(Source records)

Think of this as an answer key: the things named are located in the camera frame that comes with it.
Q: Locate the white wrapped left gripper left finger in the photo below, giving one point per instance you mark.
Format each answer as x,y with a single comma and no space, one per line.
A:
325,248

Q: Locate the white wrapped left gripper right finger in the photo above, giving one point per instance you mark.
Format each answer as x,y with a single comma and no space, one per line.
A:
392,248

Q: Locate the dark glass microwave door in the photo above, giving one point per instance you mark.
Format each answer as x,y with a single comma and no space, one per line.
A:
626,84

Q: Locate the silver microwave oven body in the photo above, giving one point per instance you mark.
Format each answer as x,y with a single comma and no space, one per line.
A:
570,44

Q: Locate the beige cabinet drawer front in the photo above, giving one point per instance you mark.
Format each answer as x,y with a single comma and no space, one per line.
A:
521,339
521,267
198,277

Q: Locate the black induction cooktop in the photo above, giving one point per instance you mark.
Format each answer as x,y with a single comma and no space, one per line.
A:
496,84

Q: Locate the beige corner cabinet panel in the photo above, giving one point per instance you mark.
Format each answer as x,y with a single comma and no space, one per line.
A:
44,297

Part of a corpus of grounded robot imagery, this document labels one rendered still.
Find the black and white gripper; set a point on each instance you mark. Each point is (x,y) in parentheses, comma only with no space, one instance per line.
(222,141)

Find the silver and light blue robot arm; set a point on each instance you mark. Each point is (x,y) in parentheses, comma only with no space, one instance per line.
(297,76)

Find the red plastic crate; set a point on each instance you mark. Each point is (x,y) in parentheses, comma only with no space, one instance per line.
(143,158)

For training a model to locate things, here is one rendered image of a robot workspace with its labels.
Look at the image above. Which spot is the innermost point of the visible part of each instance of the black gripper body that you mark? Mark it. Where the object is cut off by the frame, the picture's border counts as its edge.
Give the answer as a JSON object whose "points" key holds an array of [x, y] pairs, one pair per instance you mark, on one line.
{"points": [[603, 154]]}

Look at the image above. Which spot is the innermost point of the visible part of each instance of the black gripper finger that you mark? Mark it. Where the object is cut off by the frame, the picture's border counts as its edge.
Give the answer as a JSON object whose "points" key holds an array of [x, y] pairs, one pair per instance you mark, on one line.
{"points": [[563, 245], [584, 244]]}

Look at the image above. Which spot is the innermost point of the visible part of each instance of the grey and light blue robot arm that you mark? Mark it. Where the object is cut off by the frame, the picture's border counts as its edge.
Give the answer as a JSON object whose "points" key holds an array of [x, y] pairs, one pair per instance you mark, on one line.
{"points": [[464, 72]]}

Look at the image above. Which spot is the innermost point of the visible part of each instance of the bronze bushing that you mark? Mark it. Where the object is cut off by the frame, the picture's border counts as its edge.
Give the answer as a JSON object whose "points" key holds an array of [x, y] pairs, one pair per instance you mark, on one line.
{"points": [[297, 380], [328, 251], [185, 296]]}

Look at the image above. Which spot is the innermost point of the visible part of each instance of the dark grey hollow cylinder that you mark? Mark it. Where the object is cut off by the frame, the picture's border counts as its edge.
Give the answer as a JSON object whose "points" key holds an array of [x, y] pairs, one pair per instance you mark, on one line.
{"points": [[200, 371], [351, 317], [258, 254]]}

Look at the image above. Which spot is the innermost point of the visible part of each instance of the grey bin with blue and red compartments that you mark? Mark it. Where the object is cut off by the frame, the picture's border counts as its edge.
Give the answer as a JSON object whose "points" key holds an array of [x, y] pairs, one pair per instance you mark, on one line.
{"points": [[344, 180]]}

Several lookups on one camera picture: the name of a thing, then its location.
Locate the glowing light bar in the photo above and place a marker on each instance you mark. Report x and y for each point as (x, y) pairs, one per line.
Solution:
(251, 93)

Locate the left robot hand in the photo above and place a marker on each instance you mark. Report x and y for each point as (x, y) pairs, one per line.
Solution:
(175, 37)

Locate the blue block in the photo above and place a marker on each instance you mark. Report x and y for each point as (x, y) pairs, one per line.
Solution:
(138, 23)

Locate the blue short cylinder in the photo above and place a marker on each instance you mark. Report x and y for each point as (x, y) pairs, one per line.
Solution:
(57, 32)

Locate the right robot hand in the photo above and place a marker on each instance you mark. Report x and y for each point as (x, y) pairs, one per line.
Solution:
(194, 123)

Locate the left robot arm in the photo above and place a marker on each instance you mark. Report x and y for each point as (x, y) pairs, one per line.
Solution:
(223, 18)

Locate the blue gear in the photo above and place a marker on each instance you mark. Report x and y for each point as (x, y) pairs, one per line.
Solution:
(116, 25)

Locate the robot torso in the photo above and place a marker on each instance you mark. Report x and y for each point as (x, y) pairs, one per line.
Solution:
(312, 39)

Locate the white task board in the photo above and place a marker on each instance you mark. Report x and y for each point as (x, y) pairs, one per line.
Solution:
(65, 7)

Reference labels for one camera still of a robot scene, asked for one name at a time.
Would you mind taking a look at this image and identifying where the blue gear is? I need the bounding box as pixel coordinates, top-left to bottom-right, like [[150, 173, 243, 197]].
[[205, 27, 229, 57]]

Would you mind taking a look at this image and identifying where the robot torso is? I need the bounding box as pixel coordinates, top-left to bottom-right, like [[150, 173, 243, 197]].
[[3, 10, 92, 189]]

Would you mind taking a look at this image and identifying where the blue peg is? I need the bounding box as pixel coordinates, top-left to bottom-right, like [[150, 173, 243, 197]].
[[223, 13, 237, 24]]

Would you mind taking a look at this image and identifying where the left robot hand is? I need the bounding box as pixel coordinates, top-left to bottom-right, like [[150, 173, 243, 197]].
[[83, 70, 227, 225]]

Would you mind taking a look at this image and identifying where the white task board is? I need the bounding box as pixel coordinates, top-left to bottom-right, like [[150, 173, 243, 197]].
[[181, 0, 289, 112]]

▸ What to produce: Write out each line above containing "beige".

▸ Finished exercise:
Q: Locate the beige cabinet drawer front in the photo above, giving one point per instance you mark.
Q: Locate the beige corner cabinet panel in the photo above, giving one point per instance you mark.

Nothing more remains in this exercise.